Minor modifications after integration in the Thesis

nass-uniaxial-model.org

@@ -92,8 +92,7 @@
 (setq org-latex-subtitle-format "\\subtitle{%s}")
 
 (setq org-export-before-parsing-hook '(org-ref-glossary-before-parsing
-                                       org-ref-acronyms-before-parsing
-                                       tdh-org-ref-extract-bibtex-to-file))
+                                       org-ref-acronyms-before-parsing))
 #+END_SRC
 
 * Introduction                                                        :ignore:
@@ -117,9 +116,9 @@ Once the system is well damped, a feedback position controller is applied, and t
 
 Two key effects that may limit that positioning performances are then considered: the limited micro-station compliance (Section ref:sec:uniaxial_support_compliance) and the presence of dynamics between the nano-hexapod and the sample's point of interest (Section ref:sec:uniaxial_payload_dynamics).
 
-Conclusion remarks are given in Section ref:sec:conclusion.
+Conclusion remarks are given in Section ref:sec:uniaxial_conclusion.
 
-#+name: tab:section_matlab_code
+#+name: tab:uniaxial_section_matlab_code
 #+caption: Report sections and corresponding Matlab files
 #+attr_latex: :environment tabularx :width 0.6\linewidth :align lX
 #+attr_latex: :center t :booktabs t
@@ -5594,21 +5593,19 @@ It will be therefore important to take special care when designing sampling envi
 #+end_important
 
 * Conclusion
-<<sec:conclusion>>
+<<sec:uniaxial_conclusion>>
 
 In this study, a uniaxial model of the nano-active-stabilization-system has been tuned both from dynamical measurements (Section ref:sec:micro_station_model) and from disturbances measurements (Section ref:sec:uniaxial_disturbances).
 
 It has been shown that three active damping techniques can be used to critically damp the nano-hexapod resonances (Section ref:sec:uniaxial_active_damping).
 However, this model does not allows to determine which one is most suited to this application.
 
-Finally, position feedback controllers have been developed for three considered nano-hexapod stiffnesses.
+Position feedback controllers have been developed for three considered nano-hexapod stiffnesses (Section ref:sec:uniaxial_position_control).
 These controllers were shown to be robust to the change of sample's masses, and to provide good rejection of disturbances.
-It has been found that having a soft nano-hexapod makes the plant dynamics easier to control (because decoupled from the micro-station dynamics) and requires less position feedback bandwidth to fulfill the requirements.
+It has been found that having a soft nano-hexapod makes the plant dynamics easier to control (because decoupled from the micro-station dynamics, see Section ref:sec:uniaxial_support_compliance) and requires less position feedback bandwidth to fulfill the requirements.

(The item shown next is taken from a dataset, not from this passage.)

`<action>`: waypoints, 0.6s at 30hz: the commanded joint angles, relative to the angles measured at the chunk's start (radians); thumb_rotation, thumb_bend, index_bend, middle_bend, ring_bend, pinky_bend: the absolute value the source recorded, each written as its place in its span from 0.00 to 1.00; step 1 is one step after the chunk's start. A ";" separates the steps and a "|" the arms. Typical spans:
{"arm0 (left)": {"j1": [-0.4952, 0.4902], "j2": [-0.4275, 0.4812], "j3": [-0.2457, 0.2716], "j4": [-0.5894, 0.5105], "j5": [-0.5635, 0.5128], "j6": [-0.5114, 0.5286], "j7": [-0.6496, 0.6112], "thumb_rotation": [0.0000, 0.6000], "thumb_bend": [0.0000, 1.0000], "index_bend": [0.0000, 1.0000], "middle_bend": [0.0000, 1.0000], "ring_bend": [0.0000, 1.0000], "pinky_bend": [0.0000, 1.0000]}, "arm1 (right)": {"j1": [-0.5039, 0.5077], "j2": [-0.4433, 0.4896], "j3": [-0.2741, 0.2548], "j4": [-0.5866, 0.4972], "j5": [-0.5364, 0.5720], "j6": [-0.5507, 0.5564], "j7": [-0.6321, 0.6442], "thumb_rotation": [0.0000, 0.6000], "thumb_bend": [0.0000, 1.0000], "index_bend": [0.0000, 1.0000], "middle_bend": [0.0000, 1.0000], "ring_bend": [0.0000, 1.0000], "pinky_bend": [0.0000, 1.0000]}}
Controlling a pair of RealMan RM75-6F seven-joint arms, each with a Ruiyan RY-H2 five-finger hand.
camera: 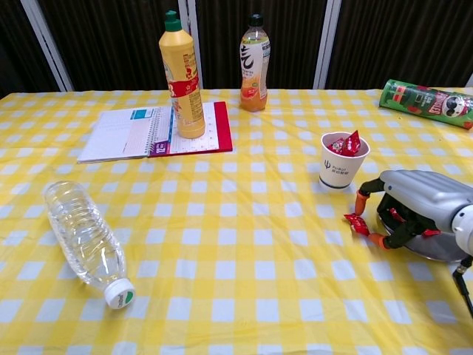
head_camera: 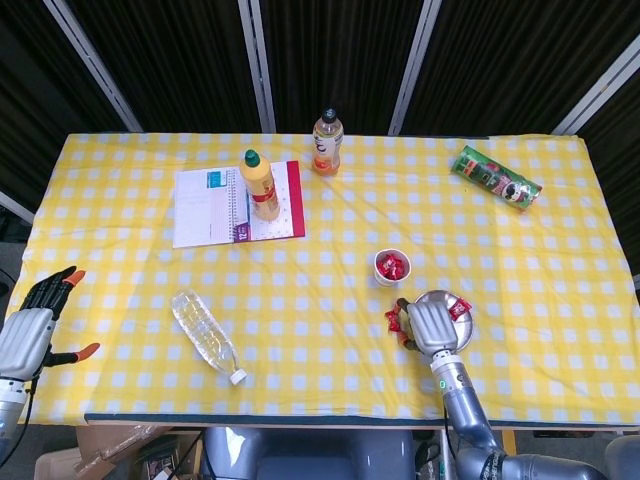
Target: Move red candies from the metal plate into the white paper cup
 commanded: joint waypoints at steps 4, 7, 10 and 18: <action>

 The moderately stiff nano-hexapod ($k_n = 1\,N/\mu m$) is requiring a bit more position feedback bandwidth, but it still seems to give acceptable results.

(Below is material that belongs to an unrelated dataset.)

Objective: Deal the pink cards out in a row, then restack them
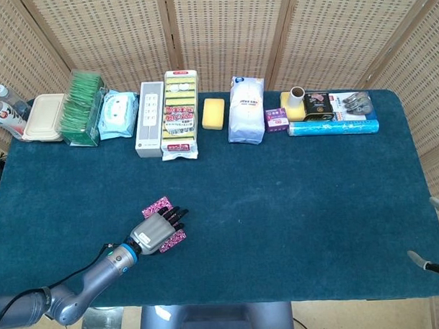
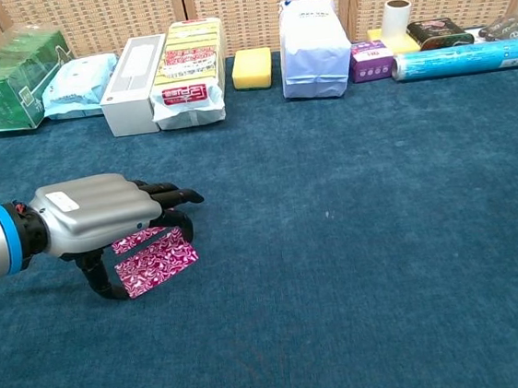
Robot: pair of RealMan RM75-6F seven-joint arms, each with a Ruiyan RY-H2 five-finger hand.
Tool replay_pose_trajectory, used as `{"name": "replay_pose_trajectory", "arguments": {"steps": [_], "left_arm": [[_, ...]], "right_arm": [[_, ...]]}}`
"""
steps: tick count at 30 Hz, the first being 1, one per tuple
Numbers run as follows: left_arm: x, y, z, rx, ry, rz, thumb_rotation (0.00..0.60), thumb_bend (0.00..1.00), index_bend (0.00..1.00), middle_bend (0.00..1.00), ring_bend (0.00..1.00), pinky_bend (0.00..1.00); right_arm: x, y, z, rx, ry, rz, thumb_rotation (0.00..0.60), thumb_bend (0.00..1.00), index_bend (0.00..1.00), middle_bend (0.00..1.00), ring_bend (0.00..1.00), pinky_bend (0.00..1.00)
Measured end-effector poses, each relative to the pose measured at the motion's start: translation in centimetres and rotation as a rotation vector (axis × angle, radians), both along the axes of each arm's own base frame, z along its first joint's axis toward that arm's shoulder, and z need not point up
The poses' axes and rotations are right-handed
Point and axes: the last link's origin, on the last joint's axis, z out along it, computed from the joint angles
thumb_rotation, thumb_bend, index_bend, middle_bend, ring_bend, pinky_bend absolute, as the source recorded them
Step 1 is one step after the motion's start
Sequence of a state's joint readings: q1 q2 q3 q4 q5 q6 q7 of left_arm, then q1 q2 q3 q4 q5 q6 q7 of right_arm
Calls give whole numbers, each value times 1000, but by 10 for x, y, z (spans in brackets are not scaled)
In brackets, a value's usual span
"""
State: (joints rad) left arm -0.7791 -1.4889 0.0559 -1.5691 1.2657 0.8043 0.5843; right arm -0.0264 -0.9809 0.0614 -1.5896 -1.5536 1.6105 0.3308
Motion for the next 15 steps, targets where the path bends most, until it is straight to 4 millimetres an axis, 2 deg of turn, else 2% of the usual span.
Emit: {"name": "replay_pose_trajectory", "arguments": {"steps": [9, 15], "left_arm": [[1, 1, 2, 10, -13, 3, 600, 184, 334, 0, 0, 146], [8, 4, 12, 30, -46, 2, 600, 184, 334, 0, 0, 147]], "right_arm": [[0, 0, -1, 1, 2, -2, 600, 0, 94, 0, 0, 0], [1, -2, -1, 4, 1, -2, 600, 0, 94, 0, 0, 0]]}}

 However, the stiff nano-hexapod is the most complex to control and gives the worst positioning performance.
 
-# TODO - Add summary table of advantages and disadvantages of nano-hexapod stiffnesses
-
 * Bibliography                                                        :ignore:
 #+latex: \printbibliography[heading=bibintoc,title={Bibliography}]
 

nass-uniaxial-model.tex

@@ -1,4 +1,4 @@
-% Created 2023-06-30 Fri 20:00
+% Created 2023-07-03 Mon 17:24
 % Intended LaTeX compiler: pdflatex
 \documentclass[a4paper, 10pt, DIV=12, parskip=full, bibliography=totoc]{scrreprt}
 
@@ -943,12 +943,11 @@ In this study, a uniaxial model of the nano-active-stabilization-system has been
 It has been shown that three active damping techniques can be used to critically damp the nano-hexapod resonances (Section \ref{sec:uniaxial_active_damping}).
 However, this model does not allows to determine which one is most suited to this application.
 
-Finally, position feedback controllers have been developed for three considered nano-hexapod stiffnesses.

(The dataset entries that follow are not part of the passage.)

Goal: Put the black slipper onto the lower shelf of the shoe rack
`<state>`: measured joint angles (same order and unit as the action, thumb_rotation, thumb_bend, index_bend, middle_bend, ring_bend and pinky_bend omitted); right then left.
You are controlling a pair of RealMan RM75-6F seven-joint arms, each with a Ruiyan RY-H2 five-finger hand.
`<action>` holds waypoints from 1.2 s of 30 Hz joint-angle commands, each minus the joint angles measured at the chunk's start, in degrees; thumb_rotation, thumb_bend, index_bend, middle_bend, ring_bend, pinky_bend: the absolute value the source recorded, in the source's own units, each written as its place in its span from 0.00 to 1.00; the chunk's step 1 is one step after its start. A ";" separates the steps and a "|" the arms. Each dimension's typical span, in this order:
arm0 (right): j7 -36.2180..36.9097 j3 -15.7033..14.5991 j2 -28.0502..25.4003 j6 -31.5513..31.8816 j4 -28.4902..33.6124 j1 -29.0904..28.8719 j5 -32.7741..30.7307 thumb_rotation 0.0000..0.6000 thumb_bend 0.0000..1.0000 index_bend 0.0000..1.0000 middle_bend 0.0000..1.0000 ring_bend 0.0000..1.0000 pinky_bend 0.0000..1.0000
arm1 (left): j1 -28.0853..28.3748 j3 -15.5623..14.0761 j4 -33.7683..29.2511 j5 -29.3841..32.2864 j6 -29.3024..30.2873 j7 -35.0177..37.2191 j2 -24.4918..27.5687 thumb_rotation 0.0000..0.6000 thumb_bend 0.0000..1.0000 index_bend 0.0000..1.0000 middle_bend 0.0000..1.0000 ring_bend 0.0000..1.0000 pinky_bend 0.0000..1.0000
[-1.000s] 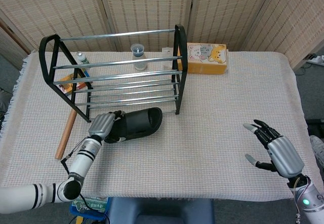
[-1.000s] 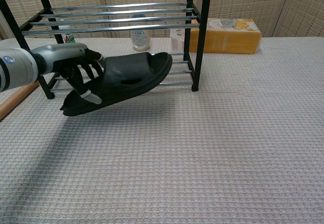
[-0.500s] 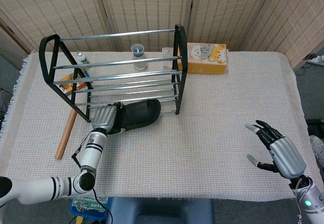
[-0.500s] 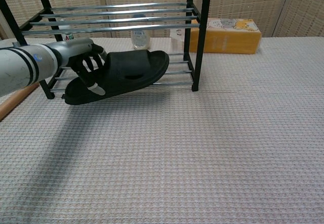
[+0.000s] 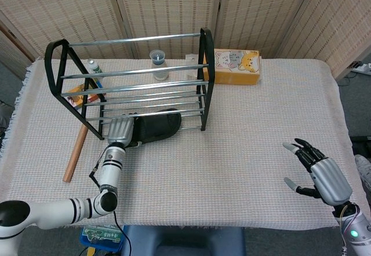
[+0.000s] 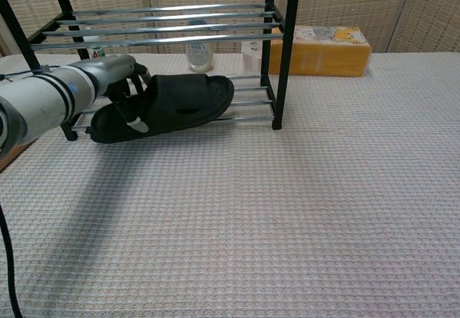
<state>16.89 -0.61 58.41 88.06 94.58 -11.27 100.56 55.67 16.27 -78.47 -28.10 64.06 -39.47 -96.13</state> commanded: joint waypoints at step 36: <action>1.74 0.01 -0.03 0.22 -1.71 0.78 -0.88 1.00 0.27 0.10 0.20 0.14 0.24 | 5.31 7.07 9.15 12.03 -2.48 -8.53 -3.85 1.00 0.13 0.10 0.22 0.19 0.39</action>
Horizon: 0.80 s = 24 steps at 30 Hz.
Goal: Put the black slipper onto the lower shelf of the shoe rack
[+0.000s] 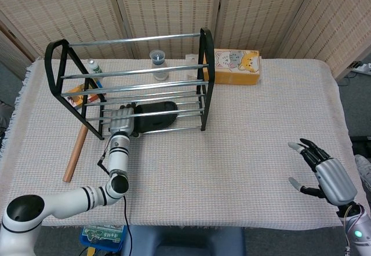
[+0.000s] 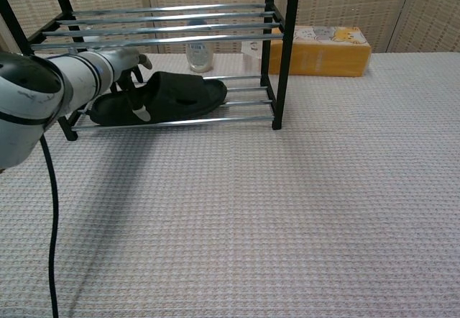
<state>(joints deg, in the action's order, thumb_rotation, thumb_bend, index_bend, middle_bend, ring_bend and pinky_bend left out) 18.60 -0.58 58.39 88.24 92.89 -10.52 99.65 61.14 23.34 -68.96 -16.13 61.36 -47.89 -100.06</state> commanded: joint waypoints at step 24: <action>0.44 -0.11 0.08 0.04 -0.25 -0.20 0.79 1.00 0.27 0.10 0.20 0.14 0.24 | -7.42 -6.14 -11.67 -6.62 3.58 1.85 7.06 1.00 0.13 0.07 0.18 0.16 0.38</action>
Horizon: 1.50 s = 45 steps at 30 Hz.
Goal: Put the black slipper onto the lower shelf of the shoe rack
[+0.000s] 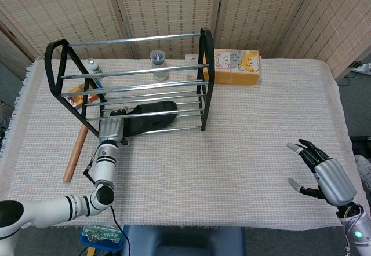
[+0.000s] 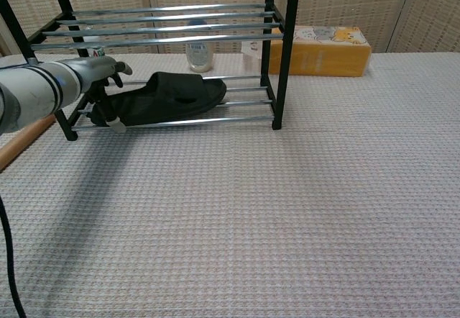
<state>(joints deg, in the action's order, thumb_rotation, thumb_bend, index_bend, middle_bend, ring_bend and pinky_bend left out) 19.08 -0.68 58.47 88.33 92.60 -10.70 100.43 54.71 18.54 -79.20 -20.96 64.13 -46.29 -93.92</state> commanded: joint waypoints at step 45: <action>0.65 -0.13 0.05 0.67 -0.61 0.43 -0.16 1.00 0.27 0.10 0.20 0.14 0.24 | 1.83 -7.37 -15.58 -1.24 -0.51 -7.03 5.13 1.00 0.13 0.22 0.20 0.13 0.35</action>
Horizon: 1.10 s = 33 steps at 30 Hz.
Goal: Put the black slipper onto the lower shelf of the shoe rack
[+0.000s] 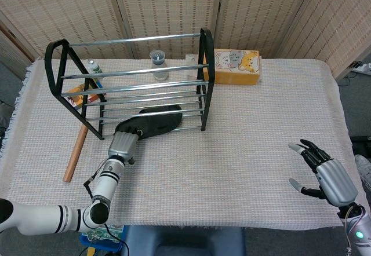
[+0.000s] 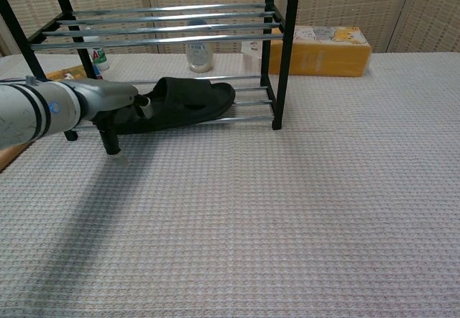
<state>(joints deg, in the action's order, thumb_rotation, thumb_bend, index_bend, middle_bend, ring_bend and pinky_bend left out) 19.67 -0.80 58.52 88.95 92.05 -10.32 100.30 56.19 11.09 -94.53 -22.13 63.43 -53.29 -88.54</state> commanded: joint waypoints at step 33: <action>0.50 0.00 0.06 0.44 -0.38 0.19 0.20 1.00 0.27 0.10 0.20 0.14 0.24 | -3.89 -6.74 -0.39 -20.77 0.90 10.64 3.73 1.00 0.13 0.18 0.20 0.13 0.34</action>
<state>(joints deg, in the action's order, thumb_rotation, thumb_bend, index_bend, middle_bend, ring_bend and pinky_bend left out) 20.18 -0.79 58.59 89.39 91.66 -10.15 100.50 53.52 5.63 -94.72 -41.00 65.00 -44.18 -85.69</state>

+Position feedback controllers have been developed for three considered nano-hexapod stiffnesses (Section \ref{sec:uniaxial_position_control}).
 These controllers were shown to be robust to the change of sample's masses, and to provide good rejection of disturbances.
-It has been found that having a soft nano-hexapod makes the plant dynamics easier to control (because decoupled from the micro-station dynamics) and requires less position feedback bandwidth to fulfill the requirements.
+It has been found that having a soft nano-hexapod makes the plant dynamics easier to control (because decoupled from the micro-station dynamics, see Section \ref{sec:uniaxial_support_compliance}) and requires less position feedback bandwidth to fulfill the requirements.
 The moderately stiff nano-hexapod (\(k_n = 1\,N/\mu m\)) is requiring a bit more position feedback bandwidth, but it still seems to give acceptable results.
 However, the stiff nano-hexapod is the most complex to control and gives the worst positioning performance.
 
-
 \printbibliography[heading=bibintoc,title={Bibliography}]
 \end{document}